• WHAT THE EXERCISE ASKS: Nothing in the records may be altered. Repeat them in full.

===== STUDY MATERIAL

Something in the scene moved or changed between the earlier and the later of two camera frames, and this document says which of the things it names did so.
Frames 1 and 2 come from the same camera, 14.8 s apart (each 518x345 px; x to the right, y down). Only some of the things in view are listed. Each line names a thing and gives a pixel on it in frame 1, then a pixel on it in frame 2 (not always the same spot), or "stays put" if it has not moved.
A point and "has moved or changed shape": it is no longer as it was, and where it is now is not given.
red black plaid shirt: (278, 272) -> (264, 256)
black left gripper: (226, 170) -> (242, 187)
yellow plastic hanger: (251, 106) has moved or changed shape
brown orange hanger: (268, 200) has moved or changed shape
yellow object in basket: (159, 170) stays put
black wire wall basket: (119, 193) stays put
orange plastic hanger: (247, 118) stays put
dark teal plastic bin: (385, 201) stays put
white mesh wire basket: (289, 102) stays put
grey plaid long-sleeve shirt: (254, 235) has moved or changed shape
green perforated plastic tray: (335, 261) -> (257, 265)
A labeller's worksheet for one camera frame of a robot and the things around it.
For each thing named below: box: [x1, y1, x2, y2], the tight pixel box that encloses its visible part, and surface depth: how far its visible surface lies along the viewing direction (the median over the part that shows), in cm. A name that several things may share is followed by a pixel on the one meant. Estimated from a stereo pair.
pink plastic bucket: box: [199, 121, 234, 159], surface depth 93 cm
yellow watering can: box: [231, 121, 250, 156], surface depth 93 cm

==========

• OUTPUT FOR THIS TASK:
Something in the scene moved or changed between the earlier and the later of two camera frames, and this document says which of the things it names did so.
Frames 1 and 2 come from the same camera, 14.8 s apart (each 518x345 px; x to the right, y down). Only some of the things in view are listed. Each line names a thing and gives a pixel on it in frame 1, then a pixel on it in frame 2 (not always the same spot), or "stays put" if it has not moved.
A point and "has moved or changed shape": it is no longer as it was, and where it is now is not given.
red black plaid shirt: (278, 272) -> (264, 256)
black left gripper: (226, 170) -> (242, 187)
yellow plastic hanger: (251, 106) has moved or changed shape
brown orange hanger: (268, 200) has moved or changed shape
yellow object in basket: (159, 170) stays put
black wire wall basket: (119, 193) stays put
orange plastic hanger: (247, 118) stays put
dark teal plastic bin: (385, 201) stays put
white mesh wire basket: (289, 102) stays put
grey plaid long-sleeve shirt: (254, 235) has moved or changed shape
green perforated plastic tray: (335, 261) -> (257, 265)
A labeller's worksheet for one camera frame of a robot and the things around it.
For each thing named below: box: [x1, y1, x2, y2], the tight pixel box that encloses its visible part, and surface depth: how far its visible surface lies along the viewing direction (the median over the part that shows), in cm. A name that several things may share is followed by a pixel on the one meant. Estimated from a stereo pair.
pink plastic bucket: box: [199, 121, 234, 159], surface depth 93 cm
yellow watering can: box: [231, 121, 250, 156], surface depth 93 cm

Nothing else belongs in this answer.